THE TASK
Output only the lines of the entries that follow, starting at the one with "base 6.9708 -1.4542" and running down to the one with "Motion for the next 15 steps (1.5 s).", both included and unchanged.

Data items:

+---+

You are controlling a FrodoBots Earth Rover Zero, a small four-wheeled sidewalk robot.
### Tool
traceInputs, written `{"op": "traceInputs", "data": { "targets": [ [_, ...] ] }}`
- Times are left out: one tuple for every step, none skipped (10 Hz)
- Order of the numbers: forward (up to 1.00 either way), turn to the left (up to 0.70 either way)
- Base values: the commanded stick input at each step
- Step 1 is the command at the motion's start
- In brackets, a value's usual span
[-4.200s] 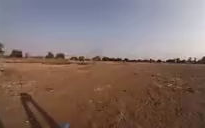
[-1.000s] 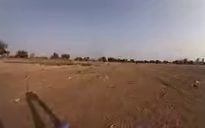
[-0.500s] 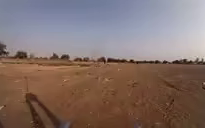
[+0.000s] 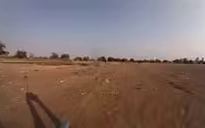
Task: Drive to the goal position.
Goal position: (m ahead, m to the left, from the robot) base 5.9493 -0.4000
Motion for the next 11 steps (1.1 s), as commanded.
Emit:
{"op": "traceInputs", "data": {
  "targets": [
    [0.7,-0.3],
    [0.7,-0.35],
    [0.7,-0.22],
    [0.7,-0.05],
    [0.7,0.0],
    [0.7,0.0],
    [0.7,0.0],
    [0.7,0.0],
    [0.7,0.0],
    [0.7,0.0],
    [0.7,0.0]
  ]
}}
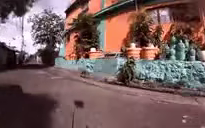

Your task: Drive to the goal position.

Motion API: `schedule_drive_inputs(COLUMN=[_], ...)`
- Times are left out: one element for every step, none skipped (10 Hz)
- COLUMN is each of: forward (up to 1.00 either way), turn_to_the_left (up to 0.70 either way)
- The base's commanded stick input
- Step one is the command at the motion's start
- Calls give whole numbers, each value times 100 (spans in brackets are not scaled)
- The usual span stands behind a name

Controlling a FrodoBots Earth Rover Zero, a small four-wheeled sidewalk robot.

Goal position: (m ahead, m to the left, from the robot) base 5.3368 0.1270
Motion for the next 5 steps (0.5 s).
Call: schedule_drive_inputs(forward=[0, 0, 0, 0, 0], turn_to_the_left=[70, 70, 70, 6, 0])
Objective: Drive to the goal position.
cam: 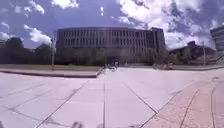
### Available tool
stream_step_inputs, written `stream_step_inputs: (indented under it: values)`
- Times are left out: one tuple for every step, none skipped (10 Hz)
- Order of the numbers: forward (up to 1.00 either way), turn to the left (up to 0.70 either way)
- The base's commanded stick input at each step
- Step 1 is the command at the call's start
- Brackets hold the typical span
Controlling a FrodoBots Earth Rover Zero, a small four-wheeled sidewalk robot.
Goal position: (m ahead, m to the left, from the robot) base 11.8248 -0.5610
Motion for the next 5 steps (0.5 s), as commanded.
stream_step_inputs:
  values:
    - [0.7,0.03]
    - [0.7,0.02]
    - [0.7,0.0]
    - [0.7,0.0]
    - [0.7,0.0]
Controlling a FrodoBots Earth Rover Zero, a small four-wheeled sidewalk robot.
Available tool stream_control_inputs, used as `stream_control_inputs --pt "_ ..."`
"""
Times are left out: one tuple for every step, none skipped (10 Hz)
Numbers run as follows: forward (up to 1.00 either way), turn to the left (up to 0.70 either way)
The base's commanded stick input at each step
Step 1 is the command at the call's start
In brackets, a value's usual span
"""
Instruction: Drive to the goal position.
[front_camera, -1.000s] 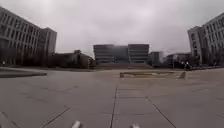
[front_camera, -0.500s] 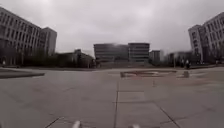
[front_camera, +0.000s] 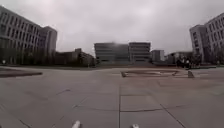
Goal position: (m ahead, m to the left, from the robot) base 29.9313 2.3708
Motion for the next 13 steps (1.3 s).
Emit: stream_control_inputs --pt "0.70 0.00" --pt "0.70 0.00" --pt "0.70 0.00" --pt "0.70 0.00" --pt "0.70 0.00" --pt "0.70 0.00" --pt "0.70 0.00" --pt "0.70 0.00" --pt "0.70 0.00" --pt "0.70 0.00" --pt "0.70 0.00" --pt "0.70 0.00" --pt "0.70 0.00"
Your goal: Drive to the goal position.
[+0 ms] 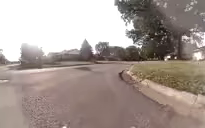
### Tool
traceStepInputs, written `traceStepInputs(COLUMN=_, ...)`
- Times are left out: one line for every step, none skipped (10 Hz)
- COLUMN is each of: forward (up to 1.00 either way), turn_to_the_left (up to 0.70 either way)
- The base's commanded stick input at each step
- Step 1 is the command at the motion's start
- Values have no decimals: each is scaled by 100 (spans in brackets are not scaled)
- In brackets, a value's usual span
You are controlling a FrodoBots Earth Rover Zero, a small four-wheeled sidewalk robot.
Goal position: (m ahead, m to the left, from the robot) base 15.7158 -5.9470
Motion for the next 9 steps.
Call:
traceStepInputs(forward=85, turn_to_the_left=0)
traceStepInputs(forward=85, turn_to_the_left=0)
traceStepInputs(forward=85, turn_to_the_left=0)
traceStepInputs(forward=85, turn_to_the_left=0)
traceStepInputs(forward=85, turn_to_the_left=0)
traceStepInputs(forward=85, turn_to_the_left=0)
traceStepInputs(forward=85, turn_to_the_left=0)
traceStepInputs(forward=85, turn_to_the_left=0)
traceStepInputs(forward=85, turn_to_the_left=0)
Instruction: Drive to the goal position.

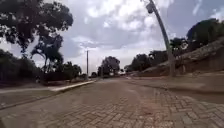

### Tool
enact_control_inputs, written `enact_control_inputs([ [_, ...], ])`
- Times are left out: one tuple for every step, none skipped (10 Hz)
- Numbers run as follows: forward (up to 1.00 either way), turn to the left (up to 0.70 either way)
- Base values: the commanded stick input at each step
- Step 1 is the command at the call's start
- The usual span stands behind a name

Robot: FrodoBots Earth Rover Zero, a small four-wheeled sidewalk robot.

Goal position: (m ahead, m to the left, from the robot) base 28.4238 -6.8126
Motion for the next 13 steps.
enact_control_inputs([
  [0.70, 0.00],
  [0.70, 0.00],
  [0.70, 0.00],
  [0.70, 0.00],
  [0.70, 0.00],
  [0.70, 0.00],
  [0.70, 0.00],
  [0.70, 0.00],
  [0.70, 0.00],
  [0.70, 0.00],
  [0.70, 0.00],
  [0.70, 0.00],
  [0.70, 0.00],
])
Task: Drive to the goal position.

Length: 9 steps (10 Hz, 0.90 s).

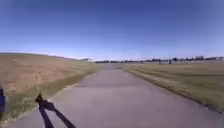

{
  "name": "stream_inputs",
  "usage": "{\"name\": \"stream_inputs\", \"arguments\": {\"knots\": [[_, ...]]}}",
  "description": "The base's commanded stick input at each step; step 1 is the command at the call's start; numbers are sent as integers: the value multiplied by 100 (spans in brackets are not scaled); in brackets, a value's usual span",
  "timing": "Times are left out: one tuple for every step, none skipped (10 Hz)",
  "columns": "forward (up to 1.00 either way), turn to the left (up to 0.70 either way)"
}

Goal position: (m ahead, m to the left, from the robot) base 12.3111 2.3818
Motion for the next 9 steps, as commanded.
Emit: {"name": "stream_inputs", "arguments": {"knots": [[70,0],[70,0],[70,0],[70,0],[70,0],[70,0],[70,0],[70,0],[70,0]]}}
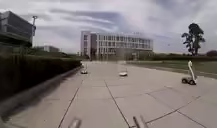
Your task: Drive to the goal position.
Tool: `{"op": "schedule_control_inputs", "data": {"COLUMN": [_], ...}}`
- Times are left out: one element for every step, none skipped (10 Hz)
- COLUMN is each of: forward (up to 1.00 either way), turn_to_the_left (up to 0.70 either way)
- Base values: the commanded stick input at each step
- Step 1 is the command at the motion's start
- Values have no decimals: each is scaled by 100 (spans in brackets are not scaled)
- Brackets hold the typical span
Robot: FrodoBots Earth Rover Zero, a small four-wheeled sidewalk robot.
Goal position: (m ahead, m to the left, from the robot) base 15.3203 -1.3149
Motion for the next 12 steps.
{"op": "schedule_control_inputs", "data": {"forward": [85,85,85,85,85,85,98,100,100,100,100,100], "turn_to_the_left": [0,0,0,0,0,0,0,0,21,27,27,0]}}
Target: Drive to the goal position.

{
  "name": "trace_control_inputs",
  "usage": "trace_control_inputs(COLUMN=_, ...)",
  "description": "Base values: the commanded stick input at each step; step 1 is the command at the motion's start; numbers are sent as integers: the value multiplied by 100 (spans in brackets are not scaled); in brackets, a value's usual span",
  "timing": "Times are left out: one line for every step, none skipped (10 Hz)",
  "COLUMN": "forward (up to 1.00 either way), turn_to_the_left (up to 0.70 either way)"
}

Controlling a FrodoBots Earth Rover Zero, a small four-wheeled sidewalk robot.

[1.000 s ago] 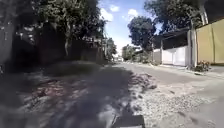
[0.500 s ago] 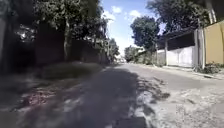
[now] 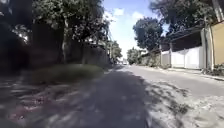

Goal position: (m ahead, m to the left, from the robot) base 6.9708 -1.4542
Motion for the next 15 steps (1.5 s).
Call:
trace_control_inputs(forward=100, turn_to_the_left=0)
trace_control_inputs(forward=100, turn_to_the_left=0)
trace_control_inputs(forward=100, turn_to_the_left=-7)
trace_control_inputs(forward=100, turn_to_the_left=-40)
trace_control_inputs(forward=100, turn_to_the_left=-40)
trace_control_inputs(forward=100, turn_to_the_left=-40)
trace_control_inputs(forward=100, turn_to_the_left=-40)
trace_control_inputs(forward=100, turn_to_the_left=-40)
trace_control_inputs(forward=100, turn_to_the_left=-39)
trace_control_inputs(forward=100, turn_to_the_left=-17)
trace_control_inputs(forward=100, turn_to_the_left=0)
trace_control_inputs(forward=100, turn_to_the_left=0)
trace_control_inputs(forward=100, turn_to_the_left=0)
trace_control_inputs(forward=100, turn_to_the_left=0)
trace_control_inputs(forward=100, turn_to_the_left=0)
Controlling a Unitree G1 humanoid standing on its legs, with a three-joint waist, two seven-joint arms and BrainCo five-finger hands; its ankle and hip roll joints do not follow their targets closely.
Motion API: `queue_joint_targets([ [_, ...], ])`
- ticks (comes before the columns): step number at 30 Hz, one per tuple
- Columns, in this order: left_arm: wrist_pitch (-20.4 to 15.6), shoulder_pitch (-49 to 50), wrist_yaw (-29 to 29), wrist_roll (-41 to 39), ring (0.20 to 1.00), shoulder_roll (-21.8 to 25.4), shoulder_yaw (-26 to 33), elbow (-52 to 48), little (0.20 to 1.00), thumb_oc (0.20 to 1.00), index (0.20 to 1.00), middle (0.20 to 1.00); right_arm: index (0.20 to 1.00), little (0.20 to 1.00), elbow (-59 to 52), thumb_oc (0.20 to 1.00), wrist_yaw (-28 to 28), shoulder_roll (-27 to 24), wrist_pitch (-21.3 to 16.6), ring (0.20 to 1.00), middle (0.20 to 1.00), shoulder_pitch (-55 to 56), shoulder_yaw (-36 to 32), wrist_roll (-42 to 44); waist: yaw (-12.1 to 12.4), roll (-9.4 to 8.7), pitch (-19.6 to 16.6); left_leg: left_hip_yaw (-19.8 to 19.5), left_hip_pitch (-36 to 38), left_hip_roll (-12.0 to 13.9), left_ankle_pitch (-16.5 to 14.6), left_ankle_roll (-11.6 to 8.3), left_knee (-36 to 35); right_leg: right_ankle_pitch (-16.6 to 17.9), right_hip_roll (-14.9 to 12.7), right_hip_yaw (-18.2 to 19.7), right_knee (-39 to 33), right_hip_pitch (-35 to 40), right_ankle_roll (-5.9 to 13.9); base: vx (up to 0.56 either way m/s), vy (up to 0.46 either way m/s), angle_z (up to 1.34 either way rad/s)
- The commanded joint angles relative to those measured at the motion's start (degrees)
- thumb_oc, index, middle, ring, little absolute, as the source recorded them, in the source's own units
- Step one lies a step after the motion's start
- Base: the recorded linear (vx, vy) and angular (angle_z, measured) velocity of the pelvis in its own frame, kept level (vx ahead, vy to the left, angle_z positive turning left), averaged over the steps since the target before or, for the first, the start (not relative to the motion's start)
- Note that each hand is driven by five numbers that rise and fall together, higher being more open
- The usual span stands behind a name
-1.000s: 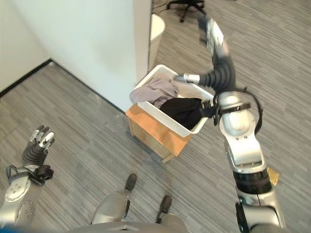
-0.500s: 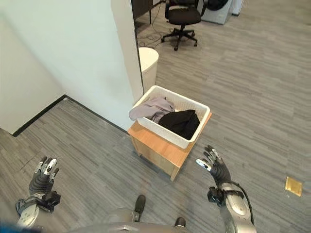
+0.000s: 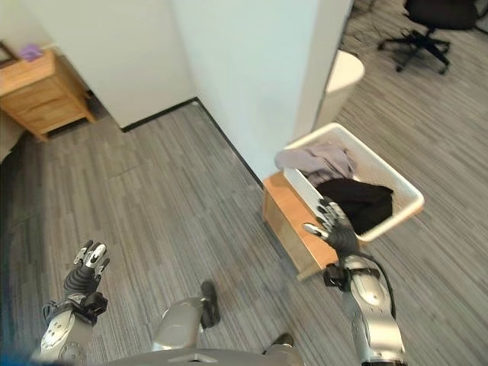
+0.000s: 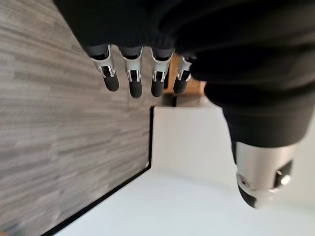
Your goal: Pick up bed clothes into laundry basket.
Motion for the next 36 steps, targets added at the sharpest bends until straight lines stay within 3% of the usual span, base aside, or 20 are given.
queue_joint_targets([
  [1, -3.16, -3.45, 2.05, 1.3, 1.0, 3.93, 2.47, -4.1, 1.0, 1.0, 1.0, 1.0, 1.0, 1.0, 1.13, 1.0, -1.7, 1.33, -3.59, 1.0, 1.0, -4.9, -0.82, 0.26, 0.84, 0.72, -2.8, -4.51, 4.66, -0.87, -2.89, -3.09, -8.44, -3.81, -1.21, -0.94, 5.87, -4.65, -2.51, 0.16, 0.234, 1.3],
  [3, -3.32, -3.45, 4.33, 1.8, 1.0, 3.47, 3.51, -4.05, 1.0, 1.0, 1.0, 1.0, 1.0, 1.0, 2.08, 1.0, -1.41, 1.9, -3.64, 1.0, 1.0, -6.81, 0.84, 1.39, 1.56, 1.81, -3.25, -8.5, 6.01, -4.85, -4.62, -0.64, -9.99, -1.18, -6.97, -1.87, 15.9, -5.09, 0.15, 0.27, 0.362, 1.55],
  [4, -3.23, -3.22, 5.29, 2.36, 1.0, 3.47, 4.01, -4.82, 1.0, 1.0, 1.0, 1.0, 1.0, 1.0, 1.72, 1.0, -1.35, 2.26, -3.51, 1.0, 1.0, -7.77, 1.59, 1.52, 1.14, 1.86, -3.1, -9.86, 7.91, -7.12, -6.33, 1.37, -10.97, 2.92, -10.95, -0.4, 23.43, -6.19, 2.53, 0.32, 0.378, 1.1],
  [6, -3.53, -3.55, 6.77, 3.96, 1.0, 4.55, 3.54, -4.6, 1.0, 1.0, 1.0, 1.0, 1.0, 1.0, 0.91, 1.0, -1.18, 3.47, -3.8, 1.0, 1.0, -8.08, 3.07, 2.19, -0.98, 2.08, -1.89, -13.62, 10.85, -10.57, -7.48, 4.69, -13.41, 8.45, -15.74, 9.54, 37.25, -9.8, 5.5, 0.21, 0.293, 1.31],
  [7, -3.71, -3.98, 6.98, 4.34, 1.0, 5.05, 2.66, -4.32, 1.0, 1.0, 1.0, 1.0, 1.0, 1.0, 1.09, 1.0, -1.04, 4.04, -3.87, 1.0, 1.0, -7.73, 3.48, 2.28, -2.35, 2.45, -0.92, -16.04, 11.89, -11.46, -7.28, 5.43, -14.45, 8.84, -15.26, 16.62, 41.63, -14.08, 5.83, -0.03, 0.119, 1.95],
  [8, -4.09, -4.57, 7.13, 4.31, 1.0, 5.43, 1.37, -3.73, 1.0, 1.0, 1.0, 1.0, 1.0, 1.0, 1.22, 1.0, -1.19, 4.17, -4.1, 1.0, 1.0, -7.09, 3.36, 1.92, -3.56, 3.34, -0.49, -17.6, 11.62, -10.9, -5.84, 5.79, -15.0, 7.91, -11.11, 22.53, 43.87, -18.84, 4.34, -0.06, -0.069, 1.49],
  [9, -4.51, -5.34, 7.09, 4.49, 1.0, 5.86, 0.21, -3.74, 1.0, 1.0, 1.0, 1.0, 1.0, 1.0, 1.06, 1.0, -1.37, 3.84, -4.0, 1.0, 1.0, -6.24, 2.42, 1.36, -4.82, 3.99, -0.57, -21.56, 11.53, -10.55, -5.28, 5.26, -15.13, 5.83, -5.47, 29.99, 41.53, -21.72, 3.3, 0.05, -0.156, 1.01],
  [10, -4.65, -6.07, 6.94, 4.32, 1.0, 6.02, -0.68, -4.2, 1.0, 1.0, 1.0, 1.0, 1.0, 1.0, 1.27, 1.0, -1.63, 3.43, -3.7, 1.0, 1.0, -5.44, 2.0, 1.1, -5.73, 4.34, -0.67, -25.49, 12.16, -10.72, -5.08, 4.37, -15.7, 3.85, -2.18, 35.9, 37.59, -23.52, 2.34, 0.22, -0.183, 1.0],
  [11, -4.6, -6.19, 6.69, 4.22, 1.0, 5.82, -1.0, -5.02, 1.0, 1.0, 1.0, 1.0, 1.0, 1.0, 1.17, 1.0, -1.74, 3.56, -3.55, 1.0, 1.0, -5.05, 1.83, 1.4, -5.68, 3.98, -0.34, -27.49, 12.56, -11.25, -5.51, 4.0, -15.66, 3.45, -2.96, 37.11, 34.83, -23.66, 2.14, 0.26, -0.226, 1.95],
  [13, -4.92, -6.49, 6.44, 4.66, 1.0, 6.04, -1.48, -6.01, 1.0, 1.0, 1.0, 1.0, 1.0, 1.0, 1.57, 1.0, -1.36, 4.25, -3.63, 1.0, 1.0, -4.87, 1.5, 2.52, -6.57, 2.98, -0.35, -32.37, 11.6, -11.52, -6.28, 2.74, -15.23, 3.14, -2.85, 40.39, 21.68, -22.67, 2.05, 0.24, -0.297, 2.8],
  [14, -4.95, -6.92, 6.32, 5.09, 1.0, 6.37, -1.94, -6.1, 1.0, 1.0, 1.0, 1.0, 1.0, 1.0, 1.72, 1.0, -1.23, 4.3, -3.55, 1.0, 1.0, -4.65, 0.92, 2.63, -7.74, 2.29, -0.62, -35.39, 11.53, -11.96, -7.01, 2.32, -14.79, 1.72, -0.31, 46.1, 15.02, -21.77, 2.46, 0.32, -0.287, 2.58],
  [16, -5.55, -8.22, 6.05, 4.86, 1.0, 6.98, -4.05, -5.46, 1.0, 1.0, 1.0, 1.0, 1.0, 1.0, 1.94, 1.0, -0.54, 3.56, -4.03, 1.0, 1.0, -2.63, 0.16, 3.98, -9.45, -0.38, -0.4, -45.07, 10.6, -13.76, -8.42, 1.5, -12.07, 0.08, 7.55, 63.65, 10.27, -19.55, 2.59, 0.28, -0.354, 1.73],
  [20, -5.69, -6.67, 5.06, 3.49, 1.0, 4.17, -4.12, -7.1, 1.0, 1.0, 1.0, 1.0, 1.0, 1.0, 1.88, 1.0, 0.86, 2.25, -3.16, 1.0, 1.0, -1.91, 0.62, 5.16, -8.09, -1.89, -1.38, -49.47, 8.8, -12.42, -7.59, 0.15, -11.44, 1.12, 7.21, 57.98, 8.12, -17.87, 0.91, 0.1, -0.404, 1.71],
  [22, -5.87, -4.91, 5.25, 1.22, 1.0, 2.05, -3.3, -7.12, 1.0, 1.0, 1.0, 1.0, 1.0, 1.0, 1.78, 1.0, 1.13, 1.04, -2.9, 1.0, 1.0, -1.93, 0.37, 5.92, -6.79, -2.56, -1.7, -51.84, 7.3, -10.68, -6.54, -1.01, -10.54, 0.3, 8.45, 55.84, 7.51, -17.16, -0.26, 0.07, -0.382, 0.52],
  [25, -5.57, -4.16, 5.56, -0.61, 1.0, 0.82, -3.45, -6.29, 1.0, 1.0, 1.0, 1.0, 1.0, 1.0, 1.68, 1.0, 0.83, 0.01, -3.21, 1.0, 1.0, -1.63, -0.47, 7.1, -6.65, -2.94, -1.54, -52.07, 5.2, -9.56, -5.31, -2.12, -9.32, 0.09, 8.36, 51.47, 6.14, -15.66, -1.23, -0.01, -0.29, 0.6],
  [26, -4.66, -5.08, 6.12, -1.72, 1.0, 0.93, -5.32, -3.57, 1.0, 1.0, 1.0, 1.0, 1.0, 1.0, 1.97, 1.0, -1.44, -1.08, -4.55, 1.0, 1.0, -1.93, -2.16, 6.48, -8.22, -3.72, -0.73, -36.61, 2.83, -6.1, -3.96, -2.2, -7.99, -0.19, 6.03, 42.69, 5.54, -13.89, -0.95, -0.07, -0.358, 1.14],
  [27, -4.64, -5.11, 6.12, -1.72, 1.0, 0.96, -5.31, -3.56, 1.0, 1.0, 1.0, 1.0, 1.0, 1.0, 2.0, 1.0, -1.47, -1.05, -4.56, 1.0, 1.0, -1.96, -2.15, 6.47, -8.15, -3.76, -0.7, -36.54, 2.83, -6.11, -4.06, -2.19, -7.88, -0.21, 6.01, 42.74, 5.52, -13.87, -0.93, -0.12, -0.332, 1.67],
  [29, -4.5, -5.23, 6.11, -0.56, 1.0, 1.84, -5.58, -2.85, 1.0, 1.0, 1.0, 1.0, 1.0, 1.0, 1.87, 1.0, -1.9, -0.18, -5.2, 1.0, 1.0, -1.54, -2.72, 6.69, -9.12, -4.45, -0.52, -26.03, 3.98, -4.42, -6.47, -1.58, -4.69, 0.04, 4.72, 37.79, 5.11, -13.27, -0.87, -0.13, -0.189, 2.19],
  [32, -4.07, -4.67, 5.35, 0.7, 1.0, 2.36, -5.2, -3.47, 1.0, 1.0, 1.0, 1.0, 1.0, 1.0, 1.36, 1.0, -1.45, 1.98, -4.96, 1.0, 1.0, 1.28, -4.13, 6.35, -10.28, -4.31, -1.67, -21.91, 6.32, -5.04, -8.35, -1.58, -5.12, -0.6, 4.49, 32.64, 4.67, -12.74, -1.11, -0.1, -0.106, 1.26],
  [36, -3.82, -3.89, 5.67, 1.6, 1.0, 1.62, -5.27, -4.11, 1.0, 1.0, 1.0, 1.0, 1.0, 1.0, 1.26, 1.0, -1.15, 3.29, -4.17, 1.0, 1.0, 2.63, -3.35, 6.09, -10.5, -2.92, -3.12, -22.64, 7.92, -5.05, -5.28, -2.17, -13.03, -0.23, 5.45, 30.3, 3.58, -12.01, -0.69, 0.02, 0.013, 0.8],
])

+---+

SOLUTION
Goal position: (m ahead, m to the left, from the robot) base 6.9708 -1.4542
Motion for the next 15 steps (1.5 s).

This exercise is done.